- You are most likely to lose your inheritance if you file Chapter 7 bankruptcy. The reason for this is that Chapter 7 is a "liquidation" bankruptcy, in which the court has the right to take and sell certain property as payment to creditors. Each state has a list of bankruptcy exemptions that you can use to shield certain property from possession by the court. However, exemptions are typically limited to basic, essential items, and items of particular value, such as sports cars and rare art, must usually be forfeited to the court. If you receive a substantial inheritance that you cannot protect using your state's exemption laws, then the court will take control of that inheritance.
- You are more likely to keep your inheritance if you file Chapter 13 bankruptcy than if you file Chapter 7 bankruptcy. Chapter 13 bankruptcy protects your assets from both your creditors and from the court, regardless of how valuable they are. If you inherit $10,000,000 and 12 sports cars, you will not have to surrender them to the court. However, you will have to make a specified number of monthly payments to your creditors to satisfy your outstanding debts.

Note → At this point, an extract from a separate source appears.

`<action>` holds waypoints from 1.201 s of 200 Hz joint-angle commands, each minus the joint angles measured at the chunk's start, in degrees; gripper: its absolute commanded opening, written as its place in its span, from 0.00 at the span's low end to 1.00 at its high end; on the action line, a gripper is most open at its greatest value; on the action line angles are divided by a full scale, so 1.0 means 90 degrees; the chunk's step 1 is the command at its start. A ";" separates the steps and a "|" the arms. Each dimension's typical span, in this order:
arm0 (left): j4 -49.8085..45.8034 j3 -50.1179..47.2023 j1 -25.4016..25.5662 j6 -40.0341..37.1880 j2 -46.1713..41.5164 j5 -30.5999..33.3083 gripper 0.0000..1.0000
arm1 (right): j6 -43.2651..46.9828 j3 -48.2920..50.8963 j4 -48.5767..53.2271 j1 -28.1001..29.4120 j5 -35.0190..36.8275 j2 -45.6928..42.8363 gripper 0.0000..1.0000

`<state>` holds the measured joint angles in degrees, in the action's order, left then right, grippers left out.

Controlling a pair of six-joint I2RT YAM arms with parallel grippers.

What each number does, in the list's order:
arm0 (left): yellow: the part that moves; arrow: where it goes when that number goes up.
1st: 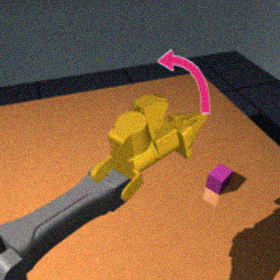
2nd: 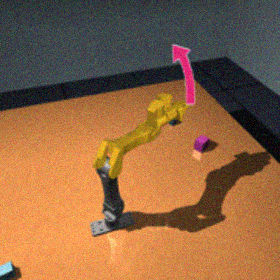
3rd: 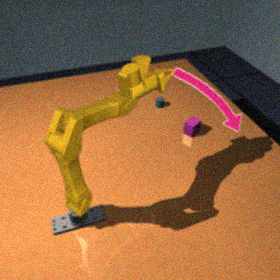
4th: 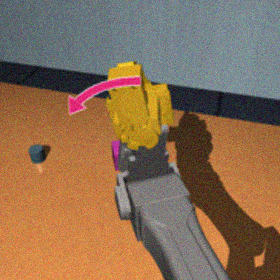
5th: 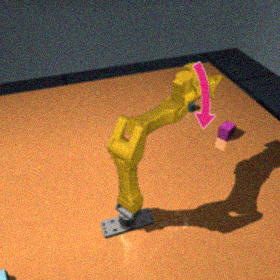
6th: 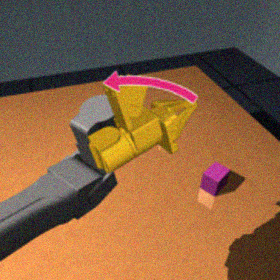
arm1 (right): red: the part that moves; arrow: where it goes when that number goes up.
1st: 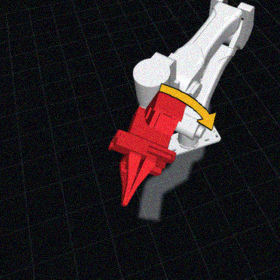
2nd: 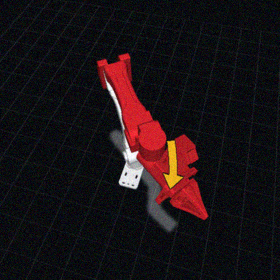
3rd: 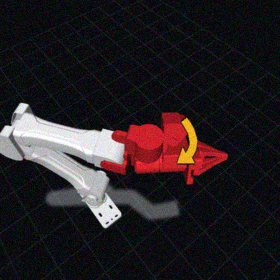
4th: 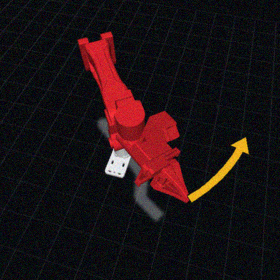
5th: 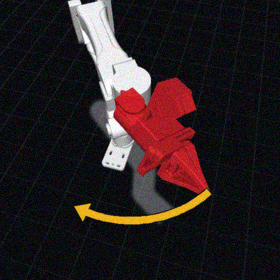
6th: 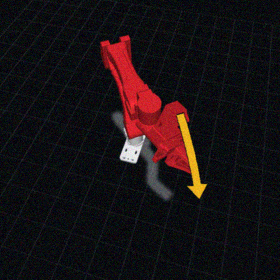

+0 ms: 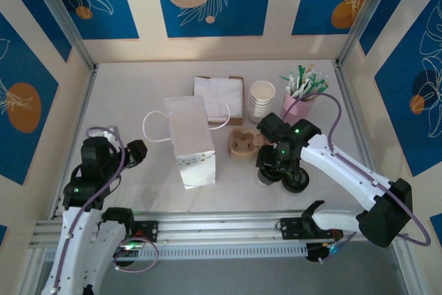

- An inheritance is one of the few assets that the court can retrieve from you even after your bankruptcy case concludes. If you receive your inheritance more than 180 days after you file bankruptcy, you can keep it, no matter how valuable. However, if your inheritance arrives less than 180 days after you file bankruptcy, the court considers that inheritance to be part of your bankruptcy estate. If you filed Chapter 7 and do not have enough exemptions to cover the amount of the inheritance, the bankruptcy court can seize your inheritance and distribute it to your creditors. The court considers the right to an inheritance the same as if you actually received an inheritance payout, so you cannot avoid surrendering your inheritance if you are entitled to it even if you have not yet physically received it.
- Even if you must legally turn over your inheritance to the court, there is a chance you can keep some or all of it. If you have non-exempt assets that are difficult to administer, the bankruptcy trustee in your case may choose to abandon your inheritance, rather than expending the time and money to physically retrieve it. For example, if your inheritance is technically more than the exemption limit but not by much, the trustee may decide it is not worth pursuing.